**TASK BRIEF**
Among the entries below, how many lines have the word "space"? Answer only with the number.

Records excerpted from a collection
━━━━━━

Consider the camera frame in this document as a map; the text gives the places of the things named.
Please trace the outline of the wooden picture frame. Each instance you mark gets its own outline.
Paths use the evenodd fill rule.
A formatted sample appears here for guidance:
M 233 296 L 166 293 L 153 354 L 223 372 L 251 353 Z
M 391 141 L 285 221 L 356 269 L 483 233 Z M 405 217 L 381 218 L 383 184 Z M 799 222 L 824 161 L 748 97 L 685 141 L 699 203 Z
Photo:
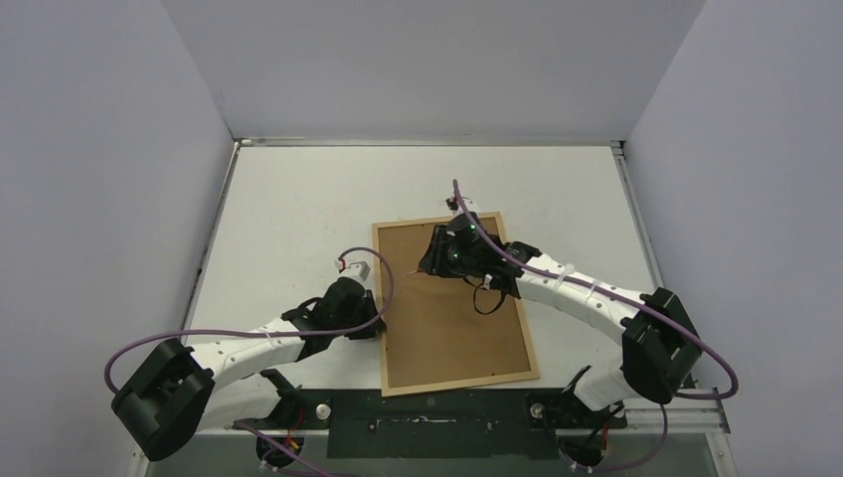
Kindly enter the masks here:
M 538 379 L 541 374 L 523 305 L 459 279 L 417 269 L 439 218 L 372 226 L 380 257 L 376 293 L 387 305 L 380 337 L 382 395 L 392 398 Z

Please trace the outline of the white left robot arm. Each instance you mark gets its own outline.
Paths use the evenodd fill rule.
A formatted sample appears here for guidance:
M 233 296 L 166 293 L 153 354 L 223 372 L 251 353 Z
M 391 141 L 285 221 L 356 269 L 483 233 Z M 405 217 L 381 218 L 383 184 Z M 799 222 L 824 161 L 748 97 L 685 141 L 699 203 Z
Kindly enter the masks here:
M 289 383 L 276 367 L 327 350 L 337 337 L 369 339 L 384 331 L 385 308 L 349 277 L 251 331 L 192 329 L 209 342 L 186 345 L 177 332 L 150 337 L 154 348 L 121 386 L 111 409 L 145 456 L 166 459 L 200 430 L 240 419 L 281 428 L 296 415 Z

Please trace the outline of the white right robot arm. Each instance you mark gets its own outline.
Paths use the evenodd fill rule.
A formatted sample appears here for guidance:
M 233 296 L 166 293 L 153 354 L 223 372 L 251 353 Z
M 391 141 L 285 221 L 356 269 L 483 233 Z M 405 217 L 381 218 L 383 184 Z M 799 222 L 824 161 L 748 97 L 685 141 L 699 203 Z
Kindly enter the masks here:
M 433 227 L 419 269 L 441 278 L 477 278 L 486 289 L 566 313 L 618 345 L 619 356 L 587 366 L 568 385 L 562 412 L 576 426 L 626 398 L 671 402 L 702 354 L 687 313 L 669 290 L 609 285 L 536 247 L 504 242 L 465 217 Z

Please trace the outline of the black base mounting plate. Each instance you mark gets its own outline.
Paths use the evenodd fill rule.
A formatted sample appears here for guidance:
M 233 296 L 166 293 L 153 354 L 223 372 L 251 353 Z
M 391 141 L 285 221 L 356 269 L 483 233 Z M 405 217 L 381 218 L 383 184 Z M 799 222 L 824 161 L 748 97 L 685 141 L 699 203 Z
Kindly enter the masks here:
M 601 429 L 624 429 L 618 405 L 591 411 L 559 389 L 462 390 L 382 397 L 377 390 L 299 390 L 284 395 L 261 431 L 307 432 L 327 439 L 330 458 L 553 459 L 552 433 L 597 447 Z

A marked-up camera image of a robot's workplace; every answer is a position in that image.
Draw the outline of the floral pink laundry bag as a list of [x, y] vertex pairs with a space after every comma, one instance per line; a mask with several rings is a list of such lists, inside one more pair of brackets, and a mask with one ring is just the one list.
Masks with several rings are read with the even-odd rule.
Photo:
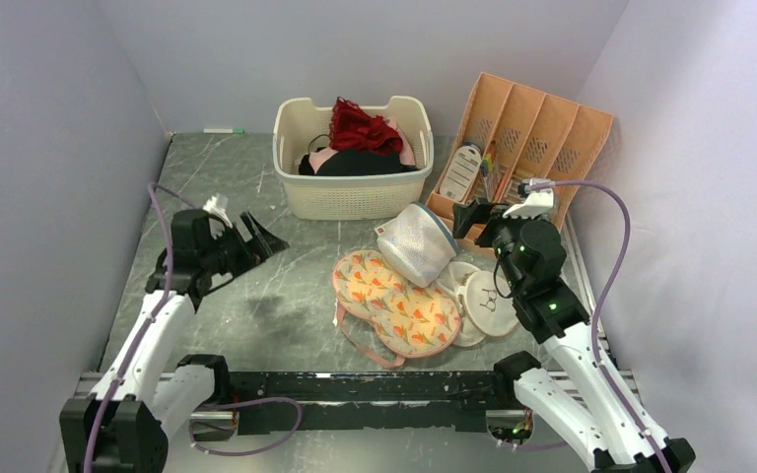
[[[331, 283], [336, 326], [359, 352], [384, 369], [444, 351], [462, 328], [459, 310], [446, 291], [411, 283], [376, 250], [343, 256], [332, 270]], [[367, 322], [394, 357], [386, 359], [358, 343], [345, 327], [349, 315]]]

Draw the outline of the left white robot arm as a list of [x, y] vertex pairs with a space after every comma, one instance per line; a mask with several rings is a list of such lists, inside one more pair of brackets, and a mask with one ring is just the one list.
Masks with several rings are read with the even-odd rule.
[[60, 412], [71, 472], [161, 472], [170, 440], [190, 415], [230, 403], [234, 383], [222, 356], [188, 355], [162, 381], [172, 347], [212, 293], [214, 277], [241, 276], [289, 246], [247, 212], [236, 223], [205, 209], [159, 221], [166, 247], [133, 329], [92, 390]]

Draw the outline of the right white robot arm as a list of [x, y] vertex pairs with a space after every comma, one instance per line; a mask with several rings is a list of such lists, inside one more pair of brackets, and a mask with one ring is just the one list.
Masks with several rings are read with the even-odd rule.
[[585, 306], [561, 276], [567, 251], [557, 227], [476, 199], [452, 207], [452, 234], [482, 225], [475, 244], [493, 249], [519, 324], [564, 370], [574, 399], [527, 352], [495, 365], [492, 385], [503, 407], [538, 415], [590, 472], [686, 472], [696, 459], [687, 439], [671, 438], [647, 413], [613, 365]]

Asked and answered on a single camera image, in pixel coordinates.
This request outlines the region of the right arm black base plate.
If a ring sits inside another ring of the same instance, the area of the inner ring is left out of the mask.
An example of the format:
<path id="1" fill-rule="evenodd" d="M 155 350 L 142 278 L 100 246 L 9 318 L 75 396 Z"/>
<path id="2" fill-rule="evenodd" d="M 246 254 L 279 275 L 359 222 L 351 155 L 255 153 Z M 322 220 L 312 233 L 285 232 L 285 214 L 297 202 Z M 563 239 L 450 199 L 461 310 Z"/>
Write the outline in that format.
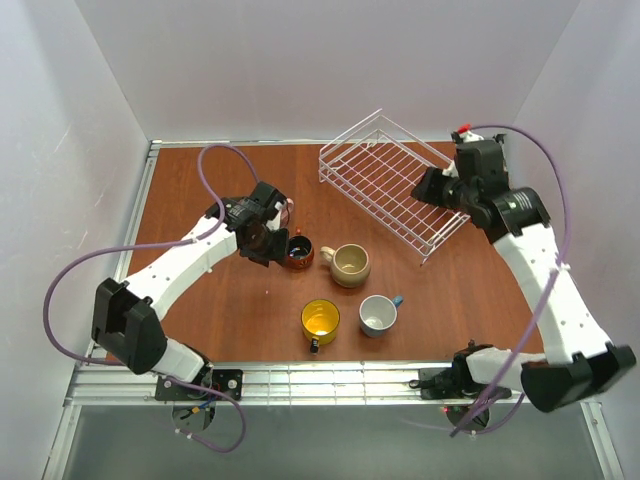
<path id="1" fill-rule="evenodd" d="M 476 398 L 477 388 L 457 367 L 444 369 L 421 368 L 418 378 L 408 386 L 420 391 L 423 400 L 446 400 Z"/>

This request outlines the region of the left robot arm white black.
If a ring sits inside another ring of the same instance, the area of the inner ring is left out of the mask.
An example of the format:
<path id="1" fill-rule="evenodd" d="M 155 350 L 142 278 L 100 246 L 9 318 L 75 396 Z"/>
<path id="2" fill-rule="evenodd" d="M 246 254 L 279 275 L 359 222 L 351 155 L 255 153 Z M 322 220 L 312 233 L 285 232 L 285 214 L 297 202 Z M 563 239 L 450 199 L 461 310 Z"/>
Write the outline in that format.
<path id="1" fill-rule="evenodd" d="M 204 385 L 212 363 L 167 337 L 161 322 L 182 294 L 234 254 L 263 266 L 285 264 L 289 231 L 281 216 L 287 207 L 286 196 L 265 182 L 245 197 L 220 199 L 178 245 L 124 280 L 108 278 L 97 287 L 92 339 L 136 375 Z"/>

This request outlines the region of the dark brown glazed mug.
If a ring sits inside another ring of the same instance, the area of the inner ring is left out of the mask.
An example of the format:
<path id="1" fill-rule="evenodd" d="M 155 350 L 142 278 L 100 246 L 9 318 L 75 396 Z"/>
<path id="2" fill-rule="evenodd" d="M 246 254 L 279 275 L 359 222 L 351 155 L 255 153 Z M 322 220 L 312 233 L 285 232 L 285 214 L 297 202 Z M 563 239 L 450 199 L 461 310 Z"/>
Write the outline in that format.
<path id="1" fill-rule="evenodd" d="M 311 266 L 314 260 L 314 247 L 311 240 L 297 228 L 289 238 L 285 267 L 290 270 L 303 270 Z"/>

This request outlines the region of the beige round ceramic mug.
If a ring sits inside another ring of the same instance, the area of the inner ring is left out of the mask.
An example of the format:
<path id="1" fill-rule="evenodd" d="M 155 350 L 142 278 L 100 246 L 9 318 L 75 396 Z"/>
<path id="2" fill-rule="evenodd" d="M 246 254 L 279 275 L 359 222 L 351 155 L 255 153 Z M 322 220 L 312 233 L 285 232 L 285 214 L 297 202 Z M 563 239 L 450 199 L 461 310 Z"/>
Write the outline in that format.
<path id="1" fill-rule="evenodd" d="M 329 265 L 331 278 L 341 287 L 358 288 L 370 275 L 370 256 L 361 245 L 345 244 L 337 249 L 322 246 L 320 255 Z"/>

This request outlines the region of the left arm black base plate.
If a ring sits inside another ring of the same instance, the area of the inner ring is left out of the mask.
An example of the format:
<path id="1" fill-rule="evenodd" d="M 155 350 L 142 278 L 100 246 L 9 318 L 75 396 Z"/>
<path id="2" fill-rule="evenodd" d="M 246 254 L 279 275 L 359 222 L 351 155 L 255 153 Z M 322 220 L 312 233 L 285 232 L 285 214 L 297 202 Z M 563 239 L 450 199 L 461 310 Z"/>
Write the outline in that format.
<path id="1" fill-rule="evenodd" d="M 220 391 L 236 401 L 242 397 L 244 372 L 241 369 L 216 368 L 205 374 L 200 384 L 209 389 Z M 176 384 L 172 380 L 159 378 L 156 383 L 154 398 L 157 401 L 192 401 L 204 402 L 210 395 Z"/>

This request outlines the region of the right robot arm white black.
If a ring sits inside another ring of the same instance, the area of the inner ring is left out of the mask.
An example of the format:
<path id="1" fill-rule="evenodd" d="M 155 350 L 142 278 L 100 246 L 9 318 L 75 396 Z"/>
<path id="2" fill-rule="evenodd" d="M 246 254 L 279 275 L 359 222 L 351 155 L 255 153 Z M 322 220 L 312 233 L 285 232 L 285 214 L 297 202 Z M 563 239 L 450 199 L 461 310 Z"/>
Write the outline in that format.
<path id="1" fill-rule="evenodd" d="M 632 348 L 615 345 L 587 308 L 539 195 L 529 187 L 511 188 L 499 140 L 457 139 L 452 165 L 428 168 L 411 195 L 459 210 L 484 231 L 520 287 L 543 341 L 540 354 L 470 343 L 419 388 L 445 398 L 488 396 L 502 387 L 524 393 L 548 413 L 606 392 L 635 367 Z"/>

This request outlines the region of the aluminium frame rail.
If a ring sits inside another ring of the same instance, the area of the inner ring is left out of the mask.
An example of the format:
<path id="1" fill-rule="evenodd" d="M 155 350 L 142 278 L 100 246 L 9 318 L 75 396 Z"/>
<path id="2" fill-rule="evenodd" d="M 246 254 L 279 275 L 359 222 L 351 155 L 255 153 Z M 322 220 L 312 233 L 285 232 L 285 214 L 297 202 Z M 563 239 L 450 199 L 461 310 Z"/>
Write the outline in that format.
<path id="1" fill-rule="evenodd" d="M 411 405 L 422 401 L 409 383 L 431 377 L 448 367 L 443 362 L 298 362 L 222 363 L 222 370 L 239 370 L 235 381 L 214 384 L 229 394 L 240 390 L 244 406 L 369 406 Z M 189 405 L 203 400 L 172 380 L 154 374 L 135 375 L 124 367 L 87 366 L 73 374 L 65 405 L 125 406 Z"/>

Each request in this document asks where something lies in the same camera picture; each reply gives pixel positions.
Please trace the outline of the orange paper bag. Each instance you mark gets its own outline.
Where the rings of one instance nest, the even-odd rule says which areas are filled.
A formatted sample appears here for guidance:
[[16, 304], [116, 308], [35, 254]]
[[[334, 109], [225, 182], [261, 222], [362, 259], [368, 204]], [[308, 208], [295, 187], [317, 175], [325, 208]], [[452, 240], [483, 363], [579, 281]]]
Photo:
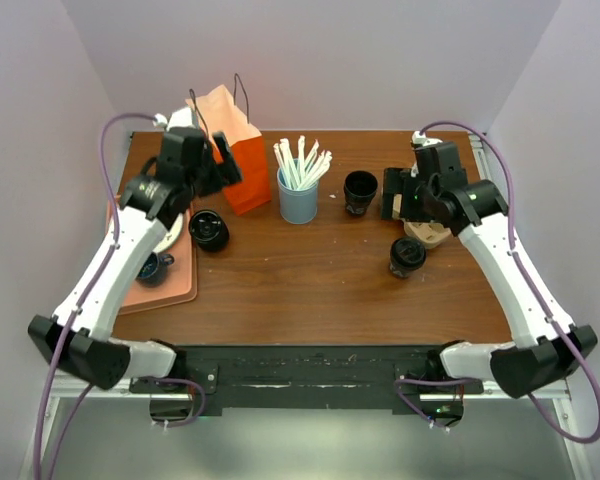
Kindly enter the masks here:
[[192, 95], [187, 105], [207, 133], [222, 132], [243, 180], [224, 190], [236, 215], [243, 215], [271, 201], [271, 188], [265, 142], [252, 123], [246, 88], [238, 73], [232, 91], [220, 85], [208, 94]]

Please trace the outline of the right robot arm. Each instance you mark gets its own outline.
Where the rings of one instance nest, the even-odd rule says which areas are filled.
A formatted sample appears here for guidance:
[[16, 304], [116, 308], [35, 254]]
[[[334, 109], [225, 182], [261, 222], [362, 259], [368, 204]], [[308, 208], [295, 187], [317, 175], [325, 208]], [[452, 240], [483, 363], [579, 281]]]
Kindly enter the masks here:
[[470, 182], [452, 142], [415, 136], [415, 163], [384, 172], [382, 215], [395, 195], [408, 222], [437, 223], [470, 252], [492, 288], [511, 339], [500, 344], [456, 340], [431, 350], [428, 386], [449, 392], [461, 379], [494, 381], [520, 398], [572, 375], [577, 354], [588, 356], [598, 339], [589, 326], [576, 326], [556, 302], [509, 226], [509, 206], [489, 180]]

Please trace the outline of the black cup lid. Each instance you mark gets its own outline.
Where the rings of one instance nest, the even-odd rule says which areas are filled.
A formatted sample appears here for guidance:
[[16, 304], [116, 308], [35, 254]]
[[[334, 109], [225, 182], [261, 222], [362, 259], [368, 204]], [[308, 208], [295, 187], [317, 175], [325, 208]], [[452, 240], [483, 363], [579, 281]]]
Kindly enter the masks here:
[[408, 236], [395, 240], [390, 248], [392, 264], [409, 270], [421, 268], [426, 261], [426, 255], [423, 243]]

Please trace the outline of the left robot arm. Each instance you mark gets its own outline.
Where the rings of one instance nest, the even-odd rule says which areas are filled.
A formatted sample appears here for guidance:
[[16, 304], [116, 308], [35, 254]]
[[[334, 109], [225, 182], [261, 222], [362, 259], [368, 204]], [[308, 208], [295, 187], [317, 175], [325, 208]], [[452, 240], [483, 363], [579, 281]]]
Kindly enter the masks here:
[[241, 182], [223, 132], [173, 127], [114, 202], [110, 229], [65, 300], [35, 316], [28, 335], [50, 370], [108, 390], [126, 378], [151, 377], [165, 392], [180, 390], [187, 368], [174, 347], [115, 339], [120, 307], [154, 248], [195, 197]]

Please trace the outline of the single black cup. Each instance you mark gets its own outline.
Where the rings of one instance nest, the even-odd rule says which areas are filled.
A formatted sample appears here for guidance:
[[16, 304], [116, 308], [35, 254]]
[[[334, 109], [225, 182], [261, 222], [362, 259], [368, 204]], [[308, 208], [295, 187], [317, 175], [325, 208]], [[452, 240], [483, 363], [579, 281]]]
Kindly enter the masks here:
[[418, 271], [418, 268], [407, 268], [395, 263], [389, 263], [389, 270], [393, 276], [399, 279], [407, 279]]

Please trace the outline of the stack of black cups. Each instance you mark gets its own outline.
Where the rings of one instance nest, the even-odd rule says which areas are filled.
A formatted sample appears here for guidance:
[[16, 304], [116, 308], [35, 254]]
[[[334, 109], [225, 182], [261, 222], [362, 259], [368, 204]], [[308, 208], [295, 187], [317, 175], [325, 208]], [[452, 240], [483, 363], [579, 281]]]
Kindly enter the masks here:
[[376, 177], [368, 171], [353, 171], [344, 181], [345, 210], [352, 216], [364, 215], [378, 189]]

━━━━━━

**SOLVED EXERCISE**
3